__WHAT YOU ARE ASKED TO DO__
Would you restate each line of the data below word for word, without its pictures?

- Opening Delimiter -

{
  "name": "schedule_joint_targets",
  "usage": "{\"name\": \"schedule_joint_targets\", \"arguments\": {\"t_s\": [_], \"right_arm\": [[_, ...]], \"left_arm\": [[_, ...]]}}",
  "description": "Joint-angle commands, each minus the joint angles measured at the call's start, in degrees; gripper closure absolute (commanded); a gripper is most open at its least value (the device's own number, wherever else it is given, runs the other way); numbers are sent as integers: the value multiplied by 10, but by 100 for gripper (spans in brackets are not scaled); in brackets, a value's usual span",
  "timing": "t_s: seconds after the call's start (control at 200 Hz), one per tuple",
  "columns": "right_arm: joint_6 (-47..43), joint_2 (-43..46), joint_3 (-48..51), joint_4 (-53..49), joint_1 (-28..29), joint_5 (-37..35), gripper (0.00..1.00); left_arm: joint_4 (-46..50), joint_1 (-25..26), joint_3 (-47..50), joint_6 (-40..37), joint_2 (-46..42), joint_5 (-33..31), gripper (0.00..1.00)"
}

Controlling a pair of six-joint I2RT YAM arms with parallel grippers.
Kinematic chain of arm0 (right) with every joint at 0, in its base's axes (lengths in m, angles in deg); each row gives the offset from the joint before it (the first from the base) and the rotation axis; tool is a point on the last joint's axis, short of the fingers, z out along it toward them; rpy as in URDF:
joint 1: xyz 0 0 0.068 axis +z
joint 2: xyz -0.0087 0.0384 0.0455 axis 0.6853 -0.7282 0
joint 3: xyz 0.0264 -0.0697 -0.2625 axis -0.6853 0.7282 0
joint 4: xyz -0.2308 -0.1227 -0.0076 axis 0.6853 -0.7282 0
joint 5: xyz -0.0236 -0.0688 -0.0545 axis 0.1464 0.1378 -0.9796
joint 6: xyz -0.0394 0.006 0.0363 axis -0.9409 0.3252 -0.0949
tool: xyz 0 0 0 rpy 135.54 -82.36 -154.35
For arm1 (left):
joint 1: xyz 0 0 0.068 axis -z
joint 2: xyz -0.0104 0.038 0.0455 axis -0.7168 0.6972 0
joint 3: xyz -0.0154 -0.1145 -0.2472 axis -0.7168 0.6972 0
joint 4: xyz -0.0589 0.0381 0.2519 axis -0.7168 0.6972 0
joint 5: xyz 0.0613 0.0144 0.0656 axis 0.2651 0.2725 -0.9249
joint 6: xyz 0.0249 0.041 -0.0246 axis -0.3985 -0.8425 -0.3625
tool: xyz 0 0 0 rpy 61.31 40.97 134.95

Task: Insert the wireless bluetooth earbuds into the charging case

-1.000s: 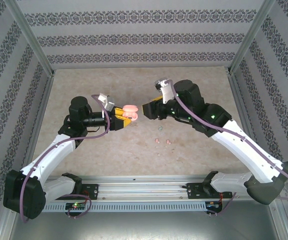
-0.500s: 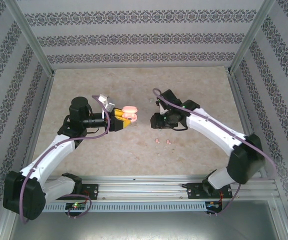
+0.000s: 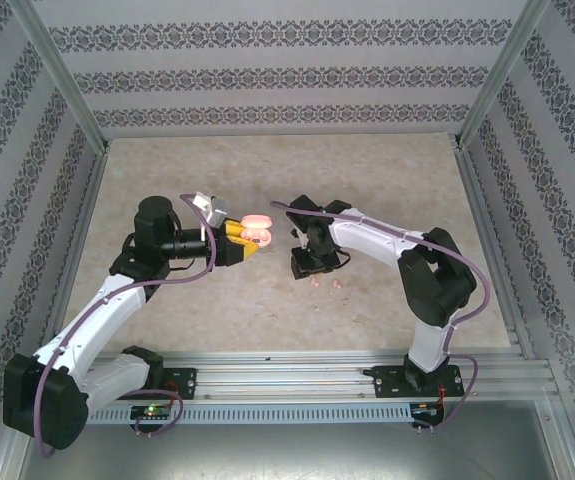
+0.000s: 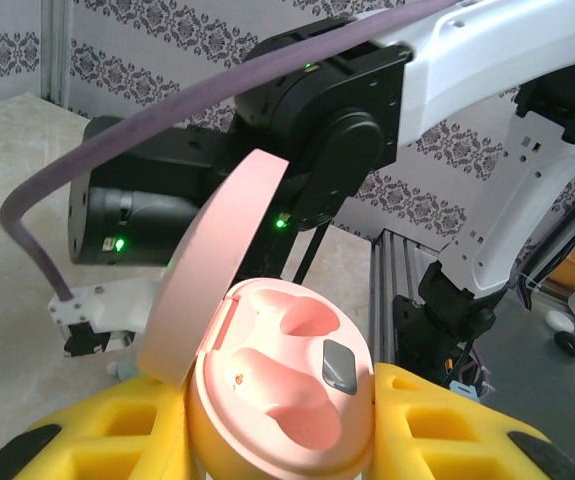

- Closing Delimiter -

__TASK RESPONSE__
{
  "name": "schedule_joint_targets",
  "usage": "{\"name\": \"schedule_joint_targets\", \"arguments\": {\"t_s\": [_], \"right_arm\": [[_, ...]], \"left_arm\": [[_, ...]]}}",
  "description": "Joint-angle commands, each minus the joint angles measured at the call's start, in degrees; gripper closure absolute (commanded); a gripper is most open at its least value (the device's own number, wherever else it is given, runs the other way); numbers are sent as integers: the value multiplied by 10, but by 100 for gripper (spans in brackets are not scaled); in brackets, a value's usual span",
  "timing": "t_s: seconds after the call's start (control at 200 Hz), one per tuple",
  "columns": "right_arm: joint_6 (-47..43), joint_2 (-43..46), joint_3 (-48..51), joint_4 (-53..49), joint_1 (-28..29), joint_5 (-37..35), gripper (0.00..1.00); left_arm: joint_4 (-46..50), joint_1 (-25..26), joint_3 (-47..50), joint_6 (-40..37), joint_2 (-46..42), joint_5 (-33..31), gripper (0.00..1.00)"
}

Controlling a pair of six-joint I2RT YAM arms with parallel grippers.
Kinematic chain of arm0 (right) with every joint at 0, in its base's axes (lengths in m, angles in deg); each row gives the offset from the joint before it (the first from the base) and the rotation axis; tool is a point on the last joint's axis, short of the fingers, z out along it toward them; rpy as in URDF:
joint 1: xyz 0 0 0.068 axis +z
joint 2: xyz -0.0087 0.0384 0.0455 axis 0.6853 -0.7282 0
joint 3: xyz 0.0264 -0.0697 -0.2625 axis -0.6853 0.7282 0
joint 4: xyz -0.2308 -0.1227 -0.0076 axis 0.6853 -0.7282 0
joint 5: xyz -0.0236 -0.0688 -0.0545 axis 0.1464 0.1378 -0.9796
joint 6: xyz -0.0394 0.006 0.0363 axis -0.9409 0.3252 -0.0949
tool: xyz 0 0 0 rpy 135.54 -82.36 -154.35
For arm1 (left):
joint 1: xyz 0 0 0.068 axis -z
joint 2: xyz -0.0104 0.038 0.0455 axis -0.7168 0.6972 0
joint 3: xyz -0.0154 -0.1145 -0.2472 axis -0.7168 0.6972 0
joint 4: xyz -0.0589 0.0381 0.2519 axis -0.7168 0.6972 0
joint 5: xyz 0.0613 0.0144 0.0656 axis 0.2651 0.2725 -0.9249
joint 6: xyz 0.0249 0.041 -0.0246 axis -0.3985 -0.8425 -0.3625
tool: xyz 0 0 0 rpy 61.31 40.97 134.95

Task: Insert the wireless bluetooth earbuds into the charging case

-1.000s: 
-0.500s: 
+0.000s: 
+0.000s: 

The work on this exercise has been finished.